> [EXERCISE BRIEF]
Below are the records; print them all without any alteration.

(Beginning of DATA FOR THIS EXERCISE)

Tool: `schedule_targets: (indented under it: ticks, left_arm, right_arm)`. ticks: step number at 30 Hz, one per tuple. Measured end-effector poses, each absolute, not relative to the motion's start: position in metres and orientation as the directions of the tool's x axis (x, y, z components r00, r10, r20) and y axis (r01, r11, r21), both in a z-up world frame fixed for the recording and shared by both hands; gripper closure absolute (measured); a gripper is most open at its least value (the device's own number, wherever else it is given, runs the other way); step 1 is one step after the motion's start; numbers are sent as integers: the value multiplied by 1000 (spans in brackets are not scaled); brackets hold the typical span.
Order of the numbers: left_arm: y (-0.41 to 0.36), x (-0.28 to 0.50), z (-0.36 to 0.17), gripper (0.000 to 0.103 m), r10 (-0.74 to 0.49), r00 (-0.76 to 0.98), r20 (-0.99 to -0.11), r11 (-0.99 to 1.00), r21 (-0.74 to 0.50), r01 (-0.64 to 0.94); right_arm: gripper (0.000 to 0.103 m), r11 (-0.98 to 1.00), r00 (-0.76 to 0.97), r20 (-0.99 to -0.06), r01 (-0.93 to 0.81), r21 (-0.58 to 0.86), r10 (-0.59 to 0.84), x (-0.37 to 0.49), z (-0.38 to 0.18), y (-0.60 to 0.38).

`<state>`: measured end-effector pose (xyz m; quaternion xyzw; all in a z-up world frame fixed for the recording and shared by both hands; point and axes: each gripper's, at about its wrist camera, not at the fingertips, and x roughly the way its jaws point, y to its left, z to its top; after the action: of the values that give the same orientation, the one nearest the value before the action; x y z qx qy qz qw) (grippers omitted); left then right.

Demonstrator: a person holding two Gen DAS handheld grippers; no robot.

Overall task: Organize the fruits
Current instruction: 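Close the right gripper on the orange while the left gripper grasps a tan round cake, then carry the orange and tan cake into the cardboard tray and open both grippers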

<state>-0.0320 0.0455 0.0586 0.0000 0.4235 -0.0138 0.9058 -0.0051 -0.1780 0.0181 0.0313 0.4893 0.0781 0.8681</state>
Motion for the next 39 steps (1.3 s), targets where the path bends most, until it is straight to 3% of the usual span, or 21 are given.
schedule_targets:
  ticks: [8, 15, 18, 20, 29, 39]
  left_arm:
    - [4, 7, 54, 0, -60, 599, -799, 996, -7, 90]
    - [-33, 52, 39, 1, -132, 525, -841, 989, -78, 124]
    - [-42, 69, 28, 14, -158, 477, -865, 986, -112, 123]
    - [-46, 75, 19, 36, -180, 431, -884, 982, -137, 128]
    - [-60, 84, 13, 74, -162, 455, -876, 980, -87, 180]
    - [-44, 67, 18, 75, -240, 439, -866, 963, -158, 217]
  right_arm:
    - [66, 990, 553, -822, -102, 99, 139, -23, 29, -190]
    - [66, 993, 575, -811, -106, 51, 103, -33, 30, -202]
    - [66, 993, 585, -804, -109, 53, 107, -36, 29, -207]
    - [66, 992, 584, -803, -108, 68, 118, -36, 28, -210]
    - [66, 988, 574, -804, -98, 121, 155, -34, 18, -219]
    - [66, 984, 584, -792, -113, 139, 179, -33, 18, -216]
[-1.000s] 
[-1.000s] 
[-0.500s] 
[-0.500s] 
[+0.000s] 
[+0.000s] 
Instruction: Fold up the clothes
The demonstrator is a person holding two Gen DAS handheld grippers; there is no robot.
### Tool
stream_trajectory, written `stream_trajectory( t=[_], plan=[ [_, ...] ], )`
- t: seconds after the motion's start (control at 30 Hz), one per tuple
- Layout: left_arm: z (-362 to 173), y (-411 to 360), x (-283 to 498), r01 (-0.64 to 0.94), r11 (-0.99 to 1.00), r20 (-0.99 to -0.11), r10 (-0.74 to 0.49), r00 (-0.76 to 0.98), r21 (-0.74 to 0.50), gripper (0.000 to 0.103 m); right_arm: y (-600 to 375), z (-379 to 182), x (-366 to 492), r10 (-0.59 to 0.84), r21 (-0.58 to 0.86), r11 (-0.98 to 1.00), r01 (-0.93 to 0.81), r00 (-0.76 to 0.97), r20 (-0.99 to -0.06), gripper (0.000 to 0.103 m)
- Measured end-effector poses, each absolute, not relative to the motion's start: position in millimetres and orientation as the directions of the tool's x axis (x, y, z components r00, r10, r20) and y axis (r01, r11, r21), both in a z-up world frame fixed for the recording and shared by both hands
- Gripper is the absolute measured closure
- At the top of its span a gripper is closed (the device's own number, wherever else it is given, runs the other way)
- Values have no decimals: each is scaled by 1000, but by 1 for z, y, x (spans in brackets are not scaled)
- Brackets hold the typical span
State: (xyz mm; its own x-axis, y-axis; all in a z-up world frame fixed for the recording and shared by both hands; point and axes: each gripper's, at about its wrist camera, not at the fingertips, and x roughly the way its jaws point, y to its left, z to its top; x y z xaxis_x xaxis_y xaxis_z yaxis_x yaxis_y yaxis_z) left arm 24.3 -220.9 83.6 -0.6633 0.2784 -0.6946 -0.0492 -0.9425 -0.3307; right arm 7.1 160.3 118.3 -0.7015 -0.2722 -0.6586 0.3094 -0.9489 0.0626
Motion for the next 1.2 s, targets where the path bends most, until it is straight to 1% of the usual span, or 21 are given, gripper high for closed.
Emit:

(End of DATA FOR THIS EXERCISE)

> [REPLY TO THE EXERCISE]
Tool: `schedule_targets: (indented under it: ticks, left_arm, right_arm)`. ticks: step number at 30 Hz, one per tuple. Measured end-effector poses, each absolute, not relative to the motion's start: position in metres and orientation as the directions of the tool's x axis (x, y, z components r00, r10, r20) and y axis (r01, r11, r21), both in a z-up world frame fixed for the recording and shared by both hands; gripper closure absolute (measured); a gripper is most open at its least value (the device's own number, wherever else it is given, runs the other way); step 1 is one step after the motion's start; numbers are sent as integers: the value multiplied by 1000 (spans in brackets are not scaled); brackets hold the typical span.
Order of the numbers: left_arm: y (-0.41 to 0.36), x (-0.28 to 0.50), z (-0.36 to 0.17), gripper (0.000 to 0.103 m), r10 (-0.74 to 0.49), r00 (-0.76 to 0.98), r20 (-0.99 to -0.11), r11 (-0.99 to 1.00), r21 (-0.74 to 0.50), r01 (-0.64 to 0.94); right_arm: gripper (0.000 to 0.103 m), r11 (-0.98 to 1.00), r00 (-0.76 to 0.97), r20 (-0.99 to -0.06), r01 (-0.93 to 0.81), r21 (-0.58 to 0.86), r10 (-0.59 to 0.84), x (-0.37 to 0.49), z (-0.38 to 0.18), y (-0.60 to 0.38).

`<state>`: measured end-effector pose (xyz m; quaternion xyzw; all in a z-up world frame fixed for the recording and shared by both hands; point and axes: each gripper's, at about its wrist camera, not at the fingertips, and x roughly the way its jaws point, y to its left, z to its top; after the action: of the values that give the same orientation, the one nearest the value before the action; x y z qx qy qz qw) (grippers omitted); left then right.

Demonstrator: a person holding two Gen DAS handheld grippers; no robot.

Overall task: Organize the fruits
Current instruction: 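Close the right gripper on the orange while the left gripper grasps a tan round cake, then carry the orange and tan cake into the cardboard tray and open both grippers
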
<state>-0.0320 0.0455 0.0586 0.0000 0.4235 -0.0138 0.9058 -0.0051 -0.1780 0.0181 0.0313 0.4893 0.0781 0.8681</state>
Motion for the next 39 steps (1.3 s), targets where the path bends most, until it is straight to 3% of the usual span, or 21 are given.
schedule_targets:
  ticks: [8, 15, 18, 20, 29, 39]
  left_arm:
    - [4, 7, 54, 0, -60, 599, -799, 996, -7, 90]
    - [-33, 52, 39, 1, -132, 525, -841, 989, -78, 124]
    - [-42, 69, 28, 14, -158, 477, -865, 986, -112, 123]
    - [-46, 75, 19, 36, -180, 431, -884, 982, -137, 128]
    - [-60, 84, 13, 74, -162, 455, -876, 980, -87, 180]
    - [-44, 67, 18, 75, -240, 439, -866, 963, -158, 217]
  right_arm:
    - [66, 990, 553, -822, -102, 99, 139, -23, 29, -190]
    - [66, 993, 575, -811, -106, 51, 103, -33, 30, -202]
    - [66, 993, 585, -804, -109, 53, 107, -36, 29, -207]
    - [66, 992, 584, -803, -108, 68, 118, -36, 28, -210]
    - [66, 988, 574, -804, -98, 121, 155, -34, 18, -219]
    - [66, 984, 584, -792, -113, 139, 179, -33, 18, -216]
[-1.000s] 
[-1.000s] 
[-0.500s] 
[-0.500s] 
[+0.000s] 
[+0.000s] 
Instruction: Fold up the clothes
The demonstrator is a person holding two Gen DAS handheld grippers; there is no robot.
### Tool
stream_trajectory, written `stream_trajectory( t=[_], plan=[ [_, ...] ], )`
- t: seconds after the motion's start (control at 30 Hz), one per tuple
- Layout: left_arm: z (-362 to 173), y (-411 to 360), x (-283 to 498), r01 (-0.64 to 0.94), r11 (-0.99 to 1.00), r20 (-0.99 to -0.11), r10 (-0.74 to 0.49), r00 (-0.76 to 0.98), r21 (-0.74 to 0.50), gripper (0.000 to 0.103 m); right_arm: y (-600 to 375), z (-379 to 182), x (-366 to 492), r10 (-0.59 to 0.84), r21 (-0.58 to 0.86), r11 (-0.98 to 1.00), r01 (-0.93 to 0.81), r00 (-0.76 to 0.97), r20 (-0.99 to -0.06), gripper (0.000 to 0.103 m)
- Measured end-effector poses, each absolute, not relative to the motion's start: position in millimetres and orientation as the directions of the tool's x axis (x, y, z components r00, r10, r20) and y axis (r01, r11, r21), both in a z-up world frame fixed for the recording and shared by both hands
- Gripper is the absolute measured closure
- At the top of its span a gripper is closed (the device's own number, wherever else it is given, runs the other way)
- Values have no decimals: each is scaled by 1000, but by 1 for z, y, x (spans in brackets are not scaled)
- Brackets hold the typical span
State: (xyz mm; its own x-axis, y-axis; all in a z-up world frame fixed for the recording and shared by both hands; point and axes: each gripper's, at about its wrist camera, not at the fingertips, and x roughly the way its jaws point, y to its left, z to its top; x y z xaxis_x xaxis_y xaxis_z yaxis_x yaxis_y yaxis_z) left arm 24.3 -220.9 83.6 -0.6633 0.2784 -0.6946 -0.0492 -0.9425 -0.3307; right arm 7.1 160.3 118.3 -0.7015 -0.2722 -0.6586 0.3094 -0.9489 0.0626
Motion for the next 1.2 s, targets where the path bends most, until it is straight to 1% of the usual span, or 21 are given, gripper high for closed.
Emit:

No more output is required.